著者
一棟 宏子/萩原 美智子/中野 迪代/若井 希水子/金 貞仁/崔 在順 イチムネ ヒロコ/ハギワラ ミチコ/ナカノ ミチヨ/ワカイ キミコ/キム ジュンギン/チョイ ジェソン ICHIMUNE Hiroko/HAGIWARA Michiko/NAKANO Michiyo/WAKAI Kimiko/KIM Jungin/CHOI Jaesoon
雑誌
大阪樟蔭女子大学学芸学部論集
巻号頁・発行日
vol.45, pp.171-186, 2008-01-31

本研究は、分譲マンションの管理組合活動への参加困難層の負担を軽減しつつ組合の弱体化に対する支援と、建物と居住環境の管理レベルを一定に維持するしくみの検討を目指して、2005年度から取り組んでいる。

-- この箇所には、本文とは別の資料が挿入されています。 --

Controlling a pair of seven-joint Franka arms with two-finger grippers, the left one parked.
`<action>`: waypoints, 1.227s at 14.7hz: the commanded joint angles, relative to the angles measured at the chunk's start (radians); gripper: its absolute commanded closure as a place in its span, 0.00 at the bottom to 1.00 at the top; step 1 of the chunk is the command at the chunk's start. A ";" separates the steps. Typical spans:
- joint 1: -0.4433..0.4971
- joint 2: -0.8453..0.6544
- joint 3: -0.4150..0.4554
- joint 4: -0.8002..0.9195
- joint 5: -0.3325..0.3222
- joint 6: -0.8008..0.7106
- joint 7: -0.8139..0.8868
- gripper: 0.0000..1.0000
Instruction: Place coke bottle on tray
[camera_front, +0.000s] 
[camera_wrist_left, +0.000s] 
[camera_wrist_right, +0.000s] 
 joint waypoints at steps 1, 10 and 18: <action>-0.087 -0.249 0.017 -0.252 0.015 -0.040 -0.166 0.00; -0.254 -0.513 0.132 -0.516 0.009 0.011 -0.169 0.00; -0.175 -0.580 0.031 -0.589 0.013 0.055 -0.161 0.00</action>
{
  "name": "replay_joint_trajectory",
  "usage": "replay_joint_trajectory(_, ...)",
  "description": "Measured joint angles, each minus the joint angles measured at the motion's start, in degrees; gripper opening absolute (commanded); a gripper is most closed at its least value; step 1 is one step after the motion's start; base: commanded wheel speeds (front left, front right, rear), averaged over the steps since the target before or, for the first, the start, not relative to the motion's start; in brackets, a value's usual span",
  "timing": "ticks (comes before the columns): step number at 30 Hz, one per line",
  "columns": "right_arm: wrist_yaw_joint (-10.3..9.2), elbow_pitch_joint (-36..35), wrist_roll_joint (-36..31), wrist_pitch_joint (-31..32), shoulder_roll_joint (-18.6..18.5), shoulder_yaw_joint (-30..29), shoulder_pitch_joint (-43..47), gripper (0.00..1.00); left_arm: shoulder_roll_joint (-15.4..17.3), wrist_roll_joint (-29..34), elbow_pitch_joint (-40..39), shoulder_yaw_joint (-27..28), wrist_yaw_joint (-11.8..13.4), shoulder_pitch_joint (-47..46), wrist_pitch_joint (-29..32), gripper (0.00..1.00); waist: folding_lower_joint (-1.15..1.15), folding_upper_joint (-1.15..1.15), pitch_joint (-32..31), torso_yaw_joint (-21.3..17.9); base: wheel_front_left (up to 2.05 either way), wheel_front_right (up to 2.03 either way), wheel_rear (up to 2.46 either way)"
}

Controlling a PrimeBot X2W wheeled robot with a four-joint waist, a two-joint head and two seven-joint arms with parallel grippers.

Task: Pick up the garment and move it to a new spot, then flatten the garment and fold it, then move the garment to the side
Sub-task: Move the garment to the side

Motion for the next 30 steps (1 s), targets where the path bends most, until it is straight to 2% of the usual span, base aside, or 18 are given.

その一環として、本報では2006年11月に京滋阪奈地区の管理組合(築30年以内)理事長を対象に実施したアンケート調査(有効回収59件、41.3%)とヒアリング事例調査(5件)による組合活動の実態を報告する。 アンケート調査の結果をみると、新築当初からの住民比率は、10年を超えた時点で新規居住者との入れ替えが急速に進むマンションとそうでないものに分かれる。賃貸住宅や空き家・事務所を抱えるマンションも多く、中には欠陥が疑われる工事の発見とその対応など、管理組合がかかえる問題は多様である。その中で、(1)築年数が古いマンションほど理事長は高齢化する傾向にあり、役員の世代交代をどのように進めていくか、(2)危機管理について理事長が居住者の基本的情報を把握していない事例が多く、どのようにリスク管理を進めていくか等が課題とされる。また、聞き取り調査から、(3)組合運営のための情報収集や支援に、専門家やNPO、他のマンションとの交流が大きな役割を果たしており、(4)当初設定された管理費用の見直しを行った事例も多い。マンション管理には経営的視点、技術的視点、危機管理とコミュニティ育成の視点が重要といえる。さらに、これまでの研究成果とあわせて検討し、改めて日本における分譲マンションの今後の課題を整理した。